Reporter: Asep Munazat Zatnika | Editor: Barratut Taqiyyah Rafie
JAKARTA. Pemerintah mulai membatasi suplai Bahan Bakar Minyak (BBM) bersubsidi di sejumlah daerah. Alhasil, di daerah tersebut terjadi antrian masyarakat yang membeli BBM bersubsidi.
Kebijakan ini sama dengan memaksa masyarakat untuk membeli BBM non subsidi. Anggota komite Badan pengatur hulu minyak dan gas (BPH Migas) Ibrahim Hasim bilang kebijakan ini, membuat sebagian masyarakat beralih menggunakan BBM non subsidi.
Ibrahim bilang, kebijakan pembatasan ini tidak lepas dari upaya menjaga konsumsi BBM besubsidi, tidak lebih dari 46 juta kilo liter. "Kuota BBM bersubsidi bakal aman jika masyarakat beralih ke BBM non subsidi," ujar Ibrahim, Senin (25/8) kepada KONTAN.
Selain penjatahan BBM bersubsidi di sejumlah Stasiun Pengisian Bahan Bakar Umum (SPBU), pemerintah juga telah mengeluarkan pelarangan penjualan premium dan solar di jalan tol dan di daerah Jakarta.
Diperkirakan, dampak kebijakan pembatas ini adalah meningkatnya tingkat inflasi. Karena orang yang beralih menggunakan BBM non su sidi cukup banyak.
Menteri keuangan Chatib Basri mengatakan memang ada dampak dari sisi inflasi. Namun masih dalam batas yang terkendali. "Mungkin 1%-an," katanya.
Ia juga menegaskan, meski ada kenaikan inflasi hingga akhir tahun tidak akan lebih dari 5%. Begitupun secara makro, dampaknya tidak akan signifikan, karena saat ini tingkat inflasi masih rendah.

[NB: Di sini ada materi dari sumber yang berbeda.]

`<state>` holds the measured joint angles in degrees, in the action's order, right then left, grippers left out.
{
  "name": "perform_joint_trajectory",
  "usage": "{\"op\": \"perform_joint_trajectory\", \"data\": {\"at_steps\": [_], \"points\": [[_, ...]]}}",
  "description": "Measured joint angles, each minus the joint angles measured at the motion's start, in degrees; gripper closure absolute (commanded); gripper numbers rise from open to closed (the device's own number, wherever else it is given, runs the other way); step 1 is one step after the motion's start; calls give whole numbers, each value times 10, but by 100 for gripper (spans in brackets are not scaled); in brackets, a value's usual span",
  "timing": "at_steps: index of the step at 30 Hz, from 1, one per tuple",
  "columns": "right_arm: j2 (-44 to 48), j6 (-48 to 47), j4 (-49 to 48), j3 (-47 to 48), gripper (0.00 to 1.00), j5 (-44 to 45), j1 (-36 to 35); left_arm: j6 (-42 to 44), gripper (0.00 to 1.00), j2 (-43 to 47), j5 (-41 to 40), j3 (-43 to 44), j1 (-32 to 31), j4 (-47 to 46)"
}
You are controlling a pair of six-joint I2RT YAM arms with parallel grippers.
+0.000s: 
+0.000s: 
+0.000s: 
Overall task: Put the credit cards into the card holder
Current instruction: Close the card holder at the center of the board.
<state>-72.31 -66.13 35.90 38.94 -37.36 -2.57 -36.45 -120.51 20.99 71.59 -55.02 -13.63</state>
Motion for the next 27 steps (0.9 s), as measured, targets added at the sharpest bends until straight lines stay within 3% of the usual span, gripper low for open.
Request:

Sementara itu ekonom Lembaga Penjamin Simpanan (LPS) Dodi Arifianto bilang kebijakan pembatasan belum cukup efektif mengurangi konsumsi BBM bersubsidi. Namun demikian, menurutnya pemerintah patut memperhitungkan dampak kenaikan inflasinya jika banyak masyarakat yang beralih memakai BBM non subsidi.